■ **Exercise details**
Every line from the one containing "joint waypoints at" to the end of the listing below should be transcribed exactly, and no line outside that span should appear.

■ **Excerpted records**

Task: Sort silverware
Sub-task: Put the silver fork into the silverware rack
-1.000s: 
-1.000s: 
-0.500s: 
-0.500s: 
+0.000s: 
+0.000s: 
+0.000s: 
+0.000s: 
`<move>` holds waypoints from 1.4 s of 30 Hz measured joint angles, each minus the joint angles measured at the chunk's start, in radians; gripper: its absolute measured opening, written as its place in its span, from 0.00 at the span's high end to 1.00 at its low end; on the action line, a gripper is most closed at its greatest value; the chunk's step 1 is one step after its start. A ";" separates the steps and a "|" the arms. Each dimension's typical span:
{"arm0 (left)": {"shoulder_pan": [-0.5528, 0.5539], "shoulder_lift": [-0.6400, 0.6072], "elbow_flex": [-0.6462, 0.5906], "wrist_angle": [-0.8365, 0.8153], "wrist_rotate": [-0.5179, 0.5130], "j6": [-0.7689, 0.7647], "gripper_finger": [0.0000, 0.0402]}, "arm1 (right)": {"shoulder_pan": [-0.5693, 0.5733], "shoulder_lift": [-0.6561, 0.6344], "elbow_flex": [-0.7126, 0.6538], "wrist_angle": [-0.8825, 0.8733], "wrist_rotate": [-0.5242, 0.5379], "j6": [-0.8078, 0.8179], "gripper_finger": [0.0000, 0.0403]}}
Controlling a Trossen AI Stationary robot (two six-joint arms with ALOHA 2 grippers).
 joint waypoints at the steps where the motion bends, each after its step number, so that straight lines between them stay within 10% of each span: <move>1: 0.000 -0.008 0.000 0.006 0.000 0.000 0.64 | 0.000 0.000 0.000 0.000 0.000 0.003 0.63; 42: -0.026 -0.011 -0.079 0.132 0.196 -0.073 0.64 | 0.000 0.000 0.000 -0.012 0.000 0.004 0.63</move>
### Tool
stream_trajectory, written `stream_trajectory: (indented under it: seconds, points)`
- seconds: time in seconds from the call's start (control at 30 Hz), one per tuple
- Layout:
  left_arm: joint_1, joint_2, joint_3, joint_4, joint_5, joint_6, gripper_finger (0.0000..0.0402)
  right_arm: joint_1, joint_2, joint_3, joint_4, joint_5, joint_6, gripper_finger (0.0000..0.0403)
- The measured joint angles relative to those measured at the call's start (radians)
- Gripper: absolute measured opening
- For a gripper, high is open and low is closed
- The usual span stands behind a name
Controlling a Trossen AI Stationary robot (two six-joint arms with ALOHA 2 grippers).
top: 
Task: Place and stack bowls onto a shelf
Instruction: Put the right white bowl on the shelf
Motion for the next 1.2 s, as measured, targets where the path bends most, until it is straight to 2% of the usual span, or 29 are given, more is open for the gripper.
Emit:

■ **Solution to this exercise**
 joint waypoints at the steps where the motion bends, each after its step number, so that straight lines between them stay within 10% of each span: <move>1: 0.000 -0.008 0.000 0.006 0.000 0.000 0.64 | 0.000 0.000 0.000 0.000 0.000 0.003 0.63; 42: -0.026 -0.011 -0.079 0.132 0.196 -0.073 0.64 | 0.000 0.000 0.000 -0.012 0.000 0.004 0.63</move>
### Tool
stream_trajectory, written `stream_trajectory: (indented under it: seconds, points)`
- seconds: time in seconds from the call's start (control at 30 Hz), one per tuple
- Layout:
  left_arm: joint_1, joint_2, joint_3, joint_4, joint_5, joint_6, gripper_finger (0.0000..0.0402)
  right_arm: joint_1, joint_2, joint_3, joint_4, joint_5, joint_6, gripper_finger (0.0000..0.0403)
- The measured joint angles relative to those measured at the call's start (radians)
- Gripper: absolute measured opening
- For a gripper, high is open and low is closed
- The usual span stands behind a name
Controlling a Trossen AI Stationary robot (two six-joint arms with ALOHA 2 grippers).
top: 
Task: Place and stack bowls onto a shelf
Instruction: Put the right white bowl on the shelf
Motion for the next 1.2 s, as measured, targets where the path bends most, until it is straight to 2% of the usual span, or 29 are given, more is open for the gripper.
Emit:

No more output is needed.